ACTION ITEM: Write out again only the lines that run from the start of the entries to the line containing "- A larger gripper", both included.

##### MATERIAL FOR THIS TASK #####

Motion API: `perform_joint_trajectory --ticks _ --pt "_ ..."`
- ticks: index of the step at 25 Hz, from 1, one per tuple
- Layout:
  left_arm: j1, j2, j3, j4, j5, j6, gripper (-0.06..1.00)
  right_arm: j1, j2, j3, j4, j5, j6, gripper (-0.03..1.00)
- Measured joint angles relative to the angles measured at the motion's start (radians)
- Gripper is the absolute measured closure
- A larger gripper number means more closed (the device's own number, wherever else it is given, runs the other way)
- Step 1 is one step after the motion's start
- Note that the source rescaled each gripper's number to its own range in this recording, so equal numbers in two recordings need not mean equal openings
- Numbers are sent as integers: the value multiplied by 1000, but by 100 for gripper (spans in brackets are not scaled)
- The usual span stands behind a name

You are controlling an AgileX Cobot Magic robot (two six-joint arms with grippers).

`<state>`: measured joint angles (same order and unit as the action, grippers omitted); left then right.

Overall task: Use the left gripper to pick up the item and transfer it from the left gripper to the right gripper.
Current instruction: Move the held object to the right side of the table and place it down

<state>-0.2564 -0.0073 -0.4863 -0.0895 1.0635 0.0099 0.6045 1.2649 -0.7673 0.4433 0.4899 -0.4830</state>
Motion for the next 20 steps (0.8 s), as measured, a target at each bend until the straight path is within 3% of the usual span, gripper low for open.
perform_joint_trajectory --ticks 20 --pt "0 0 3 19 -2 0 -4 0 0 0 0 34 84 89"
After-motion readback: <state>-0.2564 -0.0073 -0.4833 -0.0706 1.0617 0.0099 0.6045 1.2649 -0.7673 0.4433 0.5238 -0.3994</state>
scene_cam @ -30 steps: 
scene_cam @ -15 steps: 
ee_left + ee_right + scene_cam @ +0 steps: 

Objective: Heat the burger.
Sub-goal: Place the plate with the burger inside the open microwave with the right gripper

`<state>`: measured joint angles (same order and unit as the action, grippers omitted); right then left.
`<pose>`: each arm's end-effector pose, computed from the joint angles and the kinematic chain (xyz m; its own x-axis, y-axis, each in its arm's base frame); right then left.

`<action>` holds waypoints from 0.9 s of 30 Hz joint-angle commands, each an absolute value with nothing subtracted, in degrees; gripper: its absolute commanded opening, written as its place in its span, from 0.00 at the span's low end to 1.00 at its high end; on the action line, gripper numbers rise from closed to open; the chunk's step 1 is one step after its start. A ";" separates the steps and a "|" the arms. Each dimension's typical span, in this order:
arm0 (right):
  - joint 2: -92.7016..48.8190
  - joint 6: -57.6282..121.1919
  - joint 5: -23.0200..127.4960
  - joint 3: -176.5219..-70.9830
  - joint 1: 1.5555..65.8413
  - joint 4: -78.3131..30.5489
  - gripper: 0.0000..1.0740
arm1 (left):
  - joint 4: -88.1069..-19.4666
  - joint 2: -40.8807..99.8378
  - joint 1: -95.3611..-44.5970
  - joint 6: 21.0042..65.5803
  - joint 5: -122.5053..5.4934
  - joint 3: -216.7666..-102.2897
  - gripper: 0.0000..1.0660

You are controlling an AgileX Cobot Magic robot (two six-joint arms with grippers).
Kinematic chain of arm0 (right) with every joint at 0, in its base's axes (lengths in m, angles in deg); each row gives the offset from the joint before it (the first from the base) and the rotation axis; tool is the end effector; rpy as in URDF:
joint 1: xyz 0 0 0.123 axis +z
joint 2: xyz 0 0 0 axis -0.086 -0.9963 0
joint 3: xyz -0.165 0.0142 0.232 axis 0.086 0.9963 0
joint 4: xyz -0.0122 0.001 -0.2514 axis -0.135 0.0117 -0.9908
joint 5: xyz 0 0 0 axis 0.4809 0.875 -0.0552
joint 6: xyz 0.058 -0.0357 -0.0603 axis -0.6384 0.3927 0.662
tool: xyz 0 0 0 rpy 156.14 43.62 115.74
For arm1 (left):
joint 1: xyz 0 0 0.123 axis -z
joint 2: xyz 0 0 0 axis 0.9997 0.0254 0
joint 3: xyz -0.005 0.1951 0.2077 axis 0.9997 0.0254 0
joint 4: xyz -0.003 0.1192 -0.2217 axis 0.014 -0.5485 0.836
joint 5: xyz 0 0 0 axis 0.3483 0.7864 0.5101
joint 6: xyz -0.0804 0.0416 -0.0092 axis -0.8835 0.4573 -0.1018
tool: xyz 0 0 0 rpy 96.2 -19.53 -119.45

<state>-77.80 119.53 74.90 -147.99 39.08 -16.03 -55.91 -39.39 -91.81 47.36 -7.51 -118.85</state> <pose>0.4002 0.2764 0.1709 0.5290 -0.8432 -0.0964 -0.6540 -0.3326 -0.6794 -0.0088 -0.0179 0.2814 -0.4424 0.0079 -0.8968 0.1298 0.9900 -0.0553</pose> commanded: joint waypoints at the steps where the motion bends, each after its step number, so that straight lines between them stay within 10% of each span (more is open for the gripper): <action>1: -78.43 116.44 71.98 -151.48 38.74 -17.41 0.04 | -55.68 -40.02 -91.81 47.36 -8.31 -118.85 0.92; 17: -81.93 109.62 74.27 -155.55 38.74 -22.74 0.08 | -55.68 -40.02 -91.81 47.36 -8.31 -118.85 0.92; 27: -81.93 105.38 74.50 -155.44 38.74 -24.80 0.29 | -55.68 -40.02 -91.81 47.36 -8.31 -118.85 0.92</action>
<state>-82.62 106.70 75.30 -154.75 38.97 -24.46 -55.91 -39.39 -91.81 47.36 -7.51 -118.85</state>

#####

EXERCISE RESPONSE:
Motion API: `perform_joint_trajectory --ticks _ --pt "_ ..."`
- ticks: index of the step at 25 Hz, from 1, one per tuple
- Layout:
  left_arm: j1, j2, j3, j4, j5, j6, gripper (-0.06..1.00)
  right_arm: j1, j2, j3, j4, j5, j6, gripper (-0.03..1.00)
- Measured joint angles relative to the angles measured at the motion's start (radians)
- Gripper is the absolute measured closure
- A larger gripper number means more closed (the device's own number, wherever else it is given, runs the other way)

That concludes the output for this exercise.